**EXERCISE DESCRIPTION:** Once the line holding "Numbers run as" is found in the listing below, write it out and each later line exactly, up to and including the one holding "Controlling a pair".

**DATA EXTRACT:**
============================================================
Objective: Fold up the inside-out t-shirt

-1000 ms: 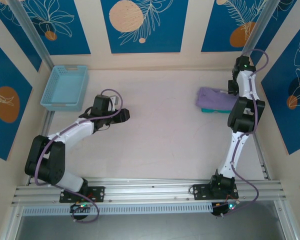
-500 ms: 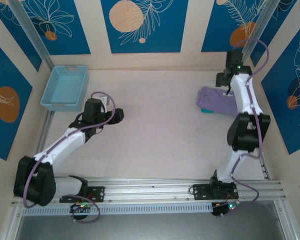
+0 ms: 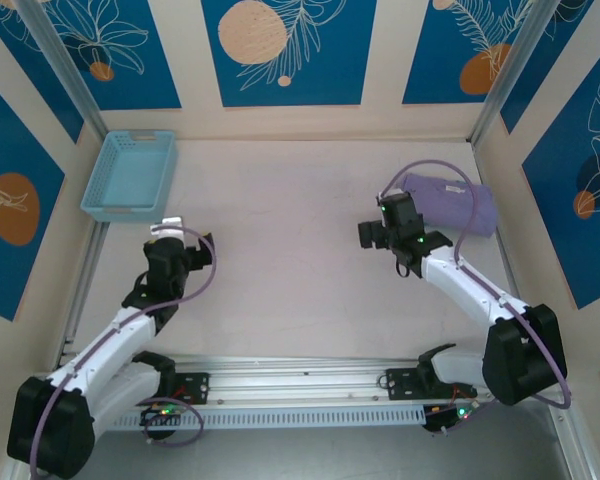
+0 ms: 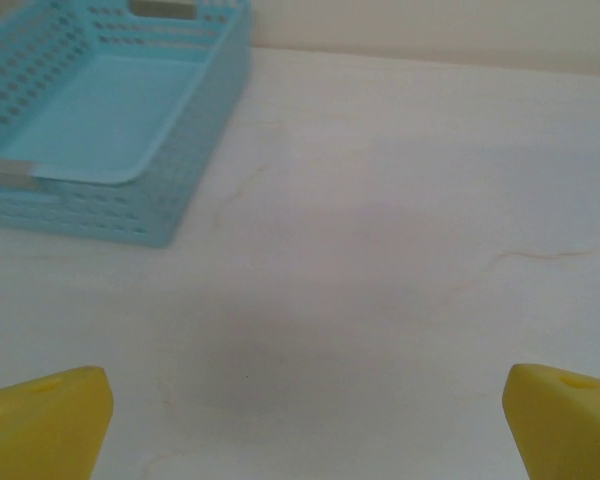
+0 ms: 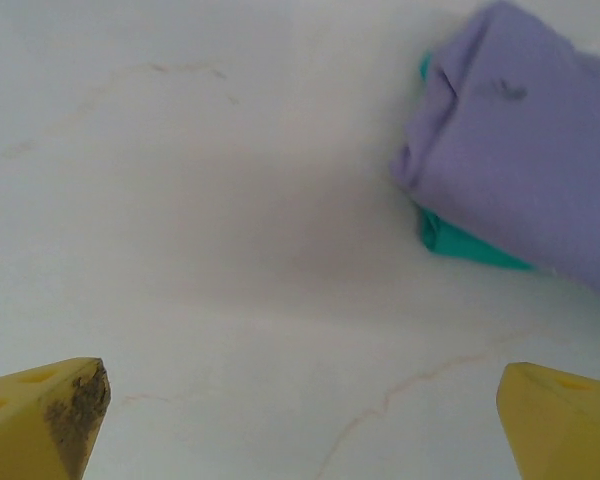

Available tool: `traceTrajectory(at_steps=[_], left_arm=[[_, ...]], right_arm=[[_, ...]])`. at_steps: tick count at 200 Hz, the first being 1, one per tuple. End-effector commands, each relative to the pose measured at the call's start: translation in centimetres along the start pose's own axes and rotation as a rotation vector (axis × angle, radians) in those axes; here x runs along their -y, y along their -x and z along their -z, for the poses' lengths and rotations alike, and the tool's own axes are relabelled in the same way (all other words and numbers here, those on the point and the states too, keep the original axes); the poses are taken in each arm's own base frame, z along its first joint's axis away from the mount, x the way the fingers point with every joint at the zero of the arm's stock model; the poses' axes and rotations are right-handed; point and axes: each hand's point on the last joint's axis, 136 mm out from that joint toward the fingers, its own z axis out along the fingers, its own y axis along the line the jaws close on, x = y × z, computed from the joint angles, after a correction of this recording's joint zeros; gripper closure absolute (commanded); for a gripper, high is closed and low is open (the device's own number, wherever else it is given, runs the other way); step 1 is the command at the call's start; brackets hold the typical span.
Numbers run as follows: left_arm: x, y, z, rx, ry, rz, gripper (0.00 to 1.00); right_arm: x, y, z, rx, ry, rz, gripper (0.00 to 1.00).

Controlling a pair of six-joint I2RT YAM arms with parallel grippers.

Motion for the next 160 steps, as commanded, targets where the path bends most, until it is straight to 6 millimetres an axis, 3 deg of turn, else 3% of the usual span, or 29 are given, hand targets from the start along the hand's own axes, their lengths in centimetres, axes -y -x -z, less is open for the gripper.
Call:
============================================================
**ANSWER BELOW:**
Numbers run as follows: left_arm: x, y, z, rx, ry, rz, gripper (0.00 to 1.00); right_arm: x, y, z, rx, ry, rz, gripper (0.00 to 1.00).

Controlling a pair of six-joint I2RT YAM arms with parallel grippers.

The work on this exercise is now complete.